While waiting to hear whether the Supreme Court of the United States would grant Frank a writ of certiorari, on March 3, 1919, President Wilson commuted Frank's sentence from two-and-a-half years to one year. Then the Supreme Court denied cert in November 1919.
Imprisoned on McNeil Island
On January 6, 1920, Frank left his and Millie's home at 7025 6th Avenue NW in Seattle to serve his 12-month sentence at McNeil Island. While some reports say that Frank served 18 months, his prison records indicate that he was received at the prison on January 6, 1920, pardoned by President Wilson on January 22, 1920, and released soon after. On March 12, 1920, his youngest daughter, Maxine, died of tuberculosis.
Millie Shaffer died August 25, 1938, in Ellensburg, but it is unclear when Frank Shaffer died. In the 1930 census, Millie is listed as the head-of-household, living with her father, daughter, and granddaughter in Portland. The census also lists her as widowed. But according to the January 16, 1950, Spokesman-Review obituary for Frank and Millie's son Melvin, Frank was still alive in 1950. However, when Melvin's wife, Etta, died in 1957, Frank was not listed among the survivors.
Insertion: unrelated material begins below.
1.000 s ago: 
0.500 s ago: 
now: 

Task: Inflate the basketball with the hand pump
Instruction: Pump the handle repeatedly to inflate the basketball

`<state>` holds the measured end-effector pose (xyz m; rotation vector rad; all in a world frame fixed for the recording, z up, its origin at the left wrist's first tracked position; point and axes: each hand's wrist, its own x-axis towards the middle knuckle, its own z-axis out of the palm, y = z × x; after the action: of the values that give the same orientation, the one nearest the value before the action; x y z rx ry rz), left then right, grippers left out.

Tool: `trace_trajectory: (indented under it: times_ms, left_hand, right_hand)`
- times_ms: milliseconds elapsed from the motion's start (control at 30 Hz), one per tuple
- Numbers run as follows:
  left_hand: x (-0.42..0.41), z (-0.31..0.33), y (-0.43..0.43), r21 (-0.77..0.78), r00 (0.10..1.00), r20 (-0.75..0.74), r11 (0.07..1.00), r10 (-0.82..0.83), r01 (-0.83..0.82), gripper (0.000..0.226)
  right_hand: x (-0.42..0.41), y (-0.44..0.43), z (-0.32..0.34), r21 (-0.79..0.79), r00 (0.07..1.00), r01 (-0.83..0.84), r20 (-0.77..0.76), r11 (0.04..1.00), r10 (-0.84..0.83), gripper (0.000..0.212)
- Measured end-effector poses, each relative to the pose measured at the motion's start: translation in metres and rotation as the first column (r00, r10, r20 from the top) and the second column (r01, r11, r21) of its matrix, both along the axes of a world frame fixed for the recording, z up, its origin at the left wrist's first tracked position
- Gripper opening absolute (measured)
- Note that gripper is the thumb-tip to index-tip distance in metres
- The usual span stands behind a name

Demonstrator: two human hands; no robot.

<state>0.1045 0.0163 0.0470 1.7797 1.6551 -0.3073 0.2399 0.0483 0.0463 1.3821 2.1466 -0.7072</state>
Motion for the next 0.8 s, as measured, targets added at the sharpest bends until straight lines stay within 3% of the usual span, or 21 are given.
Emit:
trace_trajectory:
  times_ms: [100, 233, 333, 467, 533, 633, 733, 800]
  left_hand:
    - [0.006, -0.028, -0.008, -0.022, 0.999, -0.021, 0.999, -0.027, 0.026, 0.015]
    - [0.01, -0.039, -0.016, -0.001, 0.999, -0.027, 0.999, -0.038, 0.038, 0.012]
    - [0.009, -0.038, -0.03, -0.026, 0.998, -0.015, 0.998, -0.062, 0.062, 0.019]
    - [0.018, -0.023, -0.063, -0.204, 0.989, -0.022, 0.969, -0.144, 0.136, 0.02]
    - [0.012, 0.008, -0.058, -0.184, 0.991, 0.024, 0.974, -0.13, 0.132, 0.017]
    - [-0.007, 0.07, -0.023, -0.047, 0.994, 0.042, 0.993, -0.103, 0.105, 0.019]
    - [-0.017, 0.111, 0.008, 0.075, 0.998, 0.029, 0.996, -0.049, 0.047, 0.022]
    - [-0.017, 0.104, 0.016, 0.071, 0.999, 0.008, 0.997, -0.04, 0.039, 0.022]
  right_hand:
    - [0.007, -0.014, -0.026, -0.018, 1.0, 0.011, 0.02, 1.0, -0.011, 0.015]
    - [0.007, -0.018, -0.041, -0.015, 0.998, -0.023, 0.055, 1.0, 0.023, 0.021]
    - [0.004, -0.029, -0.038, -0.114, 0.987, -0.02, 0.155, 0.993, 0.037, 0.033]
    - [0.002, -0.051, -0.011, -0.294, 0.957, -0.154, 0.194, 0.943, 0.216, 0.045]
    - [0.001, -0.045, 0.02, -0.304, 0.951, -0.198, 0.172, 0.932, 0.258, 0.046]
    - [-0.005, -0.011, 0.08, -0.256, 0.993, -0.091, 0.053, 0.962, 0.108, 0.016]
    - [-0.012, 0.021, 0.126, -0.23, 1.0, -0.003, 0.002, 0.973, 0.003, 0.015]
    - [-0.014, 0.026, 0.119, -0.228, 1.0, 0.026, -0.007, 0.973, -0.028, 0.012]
More than 2,000 dissenters were prosecuted under the Espionage Act and the Sedition Act. "If you believed our going into this war was a mistake," The Nation wrote in a postwar editorial, "if you held, as President Wilson did early in 1917, that the ideal outcome would be 'peace without victory,' you were a traitor." Even members of the Wilson administration realized after the war they had made mistakes. John Lord O'Brian observed soon after the war that "immense pressure [was] brought to bear throughout the war on the DOJ in all parts of the country for indiscriminate prosecution, wholesale repression, and restraint of public opinion … [and laws] affecting 'free speech' received the severest test thus far placed upon them in our history" (quoted in Stone, 337).
While the Sedition Act was repealed in 1921, the Espionage Act of 1917 remains in force.